→ **Data for this exercise**:
* * * * * * * * *

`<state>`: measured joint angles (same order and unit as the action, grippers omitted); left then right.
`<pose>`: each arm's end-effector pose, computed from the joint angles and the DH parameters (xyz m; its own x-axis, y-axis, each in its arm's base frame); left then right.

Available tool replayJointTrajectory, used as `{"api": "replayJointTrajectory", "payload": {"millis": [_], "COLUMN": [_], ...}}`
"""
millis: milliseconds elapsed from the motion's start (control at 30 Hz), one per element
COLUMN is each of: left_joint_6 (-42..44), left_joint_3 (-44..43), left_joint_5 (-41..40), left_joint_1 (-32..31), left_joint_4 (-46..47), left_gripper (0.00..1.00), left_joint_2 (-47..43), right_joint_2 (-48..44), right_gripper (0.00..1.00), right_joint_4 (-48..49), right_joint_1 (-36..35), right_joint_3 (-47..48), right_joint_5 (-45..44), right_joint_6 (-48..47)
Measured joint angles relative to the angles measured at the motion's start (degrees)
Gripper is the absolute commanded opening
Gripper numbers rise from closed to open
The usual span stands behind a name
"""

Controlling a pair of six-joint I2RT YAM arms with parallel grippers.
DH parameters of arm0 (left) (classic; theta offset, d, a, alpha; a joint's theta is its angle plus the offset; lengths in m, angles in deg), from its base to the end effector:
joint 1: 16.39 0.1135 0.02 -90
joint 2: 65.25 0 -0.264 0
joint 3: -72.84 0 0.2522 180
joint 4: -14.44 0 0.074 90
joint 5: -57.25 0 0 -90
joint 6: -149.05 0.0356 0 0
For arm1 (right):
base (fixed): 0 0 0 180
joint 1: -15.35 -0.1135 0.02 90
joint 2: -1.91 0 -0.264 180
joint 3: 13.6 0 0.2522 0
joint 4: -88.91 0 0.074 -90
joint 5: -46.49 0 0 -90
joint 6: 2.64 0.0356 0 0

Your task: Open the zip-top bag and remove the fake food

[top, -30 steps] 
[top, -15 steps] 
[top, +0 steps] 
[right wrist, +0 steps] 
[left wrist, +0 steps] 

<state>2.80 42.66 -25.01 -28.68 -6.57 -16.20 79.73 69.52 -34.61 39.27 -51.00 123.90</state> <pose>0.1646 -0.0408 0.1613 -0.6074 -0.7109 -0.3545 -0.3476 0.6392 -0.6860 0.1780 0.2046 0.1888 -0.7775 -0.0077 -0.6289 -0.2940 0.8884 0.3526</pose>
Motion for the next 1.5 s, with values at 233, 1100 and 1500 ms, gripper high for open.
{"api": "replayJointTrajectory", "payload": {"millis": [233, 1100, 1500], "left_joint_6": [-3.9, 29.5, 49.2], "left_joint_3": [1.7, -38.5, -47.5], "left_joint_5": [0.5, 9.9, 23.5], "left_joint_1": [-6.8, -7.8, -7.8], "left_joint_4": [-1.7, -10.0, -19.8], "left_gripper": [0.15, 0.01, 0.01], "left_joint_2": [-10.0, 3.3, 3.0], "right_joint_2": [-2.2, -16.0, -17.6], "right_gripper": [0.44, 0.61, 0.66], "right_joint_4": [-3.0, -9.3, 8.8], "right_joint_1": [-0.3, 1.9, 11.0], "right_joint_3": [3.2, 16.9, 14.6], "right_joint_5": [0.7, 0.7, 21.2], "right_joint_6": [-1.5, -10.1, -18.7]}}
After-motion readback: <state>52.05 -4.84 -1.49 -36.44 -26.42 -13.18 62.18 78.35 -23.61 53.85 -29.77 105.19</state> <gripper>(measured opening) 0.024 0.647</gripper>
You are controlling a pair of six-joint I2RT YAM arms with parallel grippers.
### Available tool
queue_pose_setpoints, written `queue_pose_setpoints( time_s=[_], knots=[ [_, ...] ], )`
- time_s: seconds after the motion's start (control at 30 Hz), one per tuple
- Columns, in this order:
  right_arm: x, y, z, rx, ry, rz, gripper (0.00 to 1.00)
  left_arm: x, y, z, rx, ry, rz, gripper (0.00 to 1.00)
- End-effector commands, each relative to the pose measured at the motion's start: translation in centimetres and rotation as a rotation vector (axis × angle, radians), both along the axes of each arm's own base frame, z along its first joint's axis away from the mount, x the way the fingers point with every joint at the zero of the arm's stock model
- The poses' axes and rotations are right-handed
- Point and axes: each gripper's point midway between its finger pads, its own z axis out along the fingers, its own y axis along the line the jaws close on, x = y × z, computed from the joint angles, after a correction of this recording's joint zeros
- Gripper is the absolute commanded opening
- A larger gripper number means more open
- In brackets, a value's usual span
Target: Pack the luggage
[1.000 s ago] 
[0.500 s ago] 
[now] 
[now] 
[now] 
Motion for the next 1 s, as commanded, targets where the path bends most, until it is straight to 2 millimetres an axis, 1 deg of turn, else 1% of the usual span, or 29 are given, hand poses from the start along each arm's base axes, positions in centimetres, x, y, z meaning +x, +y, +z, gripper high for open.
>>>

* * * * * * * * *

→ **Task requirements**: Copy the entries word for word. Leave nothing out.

→ **Answer area**:
`<state>`: measured joint angles (same order and unit as the action, grippers omitted); left then right.
`<pose>`: each arm's end-effector pose, computed from the joint angles and the DH parameters (xyz m; its own x-axis, y-axis, each in its arm's base frame); left then right.

Available tool replayJointTrajectory, used as `{"api": "replayJointTrajectory", "payload": {"millis": [_], "COLUMN": [_], ...}}`
"""
millis: milliseconds elapsed from the motion's start (control at 30 Hz), one per element
COLUMN is each of: left_joint_6 (-42..44), left_joint_3 (-44..43), left_joint_5 (-41..40), left_joint_1 (-32..31), left_joint_4 (-46..47), left_gripper (0.00..1.00), left_joint_2 (-47..43), right_joint_2 (-48..44), right_gripper (0.00..1.00), right_joint_4 (-48..49), right_joint_1 (-36..35), right_joint_3 (-47..48), right_joint_5 (-45..44), right_joint_6 (-48..47)
Measured joint angles relative to the angles measured at the motion's start (degrees)
Gripper is the absolute commanded opening
Gripper numbers rise from closed to open
The usual span stands behind a name
"""

Controlling a pair of six-joint I2RT YAM arms with parallel grippers.
DH parameters of arm0 (left) (classic; theta offset, d, a, alpha; a joint's theta is its angle plus the offset; lengths in m, angles in deg), from its base to the end effector:
joint 1: 16.39 0.1135 0.02 -90
joint 2: 65.25 0 -0.264 0
joint 3: -72.84 0 0.2522 180
joint 4: -14.44 0 0.074 90
joint 5: -57.25 0 0 -90
joint 6: -149.05 0.0356 0 0
For arm1 (right):
base (fixed): 0 0 0 180
joint 1: -15.35 -0.1135 0.02 90
joint 2: -1.91 0 -0.264 180
joint 3: 13.6 0 0.2522 0
joint 4: -88.91 0 0.074 -90
joint 5: -46.49 0 0 -90
joint 6: 2.64 0.0356 0 0

Your task: Open the zip-top bag and remove the fake food

[top, -30 steps] 
[top, -15 steps] 
[top, +0 steps] 
[right wrist, +0 steps] 
[left wrist, +0 steps] 

<state>2.80 42.66 -25.01 -28.68 -6.57 -16.20 79.73 69.52 -34.61 39.27 -51.00 123.90</state> <pose>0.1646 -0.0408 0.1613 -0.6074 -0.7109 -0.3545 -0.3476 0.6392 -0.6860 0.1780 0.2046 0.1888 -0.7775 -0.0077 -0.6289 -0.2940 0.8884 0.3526</pose>
Motion for the next 1.5 s, with values at 233, 1100 and 1500 ms, gripper high for open.
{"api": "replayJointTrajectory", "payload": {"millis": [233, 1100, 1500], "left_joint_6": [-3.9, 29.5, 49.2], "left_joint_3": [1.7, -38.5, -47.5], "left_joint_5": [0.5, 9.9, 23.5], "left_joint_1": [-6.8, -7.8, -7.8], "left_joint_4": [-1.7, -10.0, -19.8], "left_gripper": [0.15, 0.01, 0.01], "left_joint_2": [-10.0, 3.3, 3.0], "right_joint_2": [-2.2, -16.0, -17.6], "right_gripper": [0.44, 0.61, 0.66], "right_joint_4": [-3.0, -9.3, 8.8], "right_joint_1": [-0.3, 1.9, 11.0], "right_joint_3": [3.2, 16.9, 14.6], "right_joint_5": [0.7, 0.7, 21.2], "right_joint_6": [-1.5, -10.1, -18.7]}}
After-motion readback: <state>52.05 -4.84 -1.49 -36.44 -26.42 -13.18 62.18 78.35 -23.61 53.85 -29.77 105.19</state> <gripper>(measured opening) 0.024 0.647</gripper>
You are controlling a pair of six-joint I2RT YAM arms with parallel grippers.
### Available tool
queue_pose_setpoints, written `queue_pose_setpoints( time_s=[_], knots=[ [_, ...] ], )`
- time_s: seconds after the motion's start (control at 30 Hz), one per tuple
- Columns, in this order:
  right_arm: x, y, z, rx, ry, rz, gripper (0.00 to 1.00)
  left_arm: x, y, z, rx, ry, rz, gripper (0.00 to 1.00)
- End-effector commands, each relative to the pose measured at the motion's start: translation in centimetres and rotation as a rotation vector (axis × angle, radians), both along the axes of each arm's own base frame, z along its first joint's axis away from the mount, x the way the fingers point with every joint at the zero of the arm's stock model
- The poses' axes and rotations are right-handed
- Point and axes: each gripper's point midway between its finger pads, its own z axis out along the fingers, its own y axis along the line the jaws close on, x = y × z, computed from the joint angles, after a correction of this recording's joint zeros
- Gripper is the absolute commanded opening
- A larger gripper number means more open
- In brackets, a value's usual span
Target: Pack the luggage
[1.000 s ago] 
[0.500 s ago] 
[now] 
[now] 
[now] 
Motion for the next 1 s, as commanded, targets where the path bends most, until it is straight to 2 millimetres an axis, 1 deg of turn, else 1% of the usual span, or 29 are given, hand poses from the start along each arm's base axes, positions in centimetres, x, y, z meaning +x, +y, +z, gripper high for open.
>>>

No other output belongs with this exercise.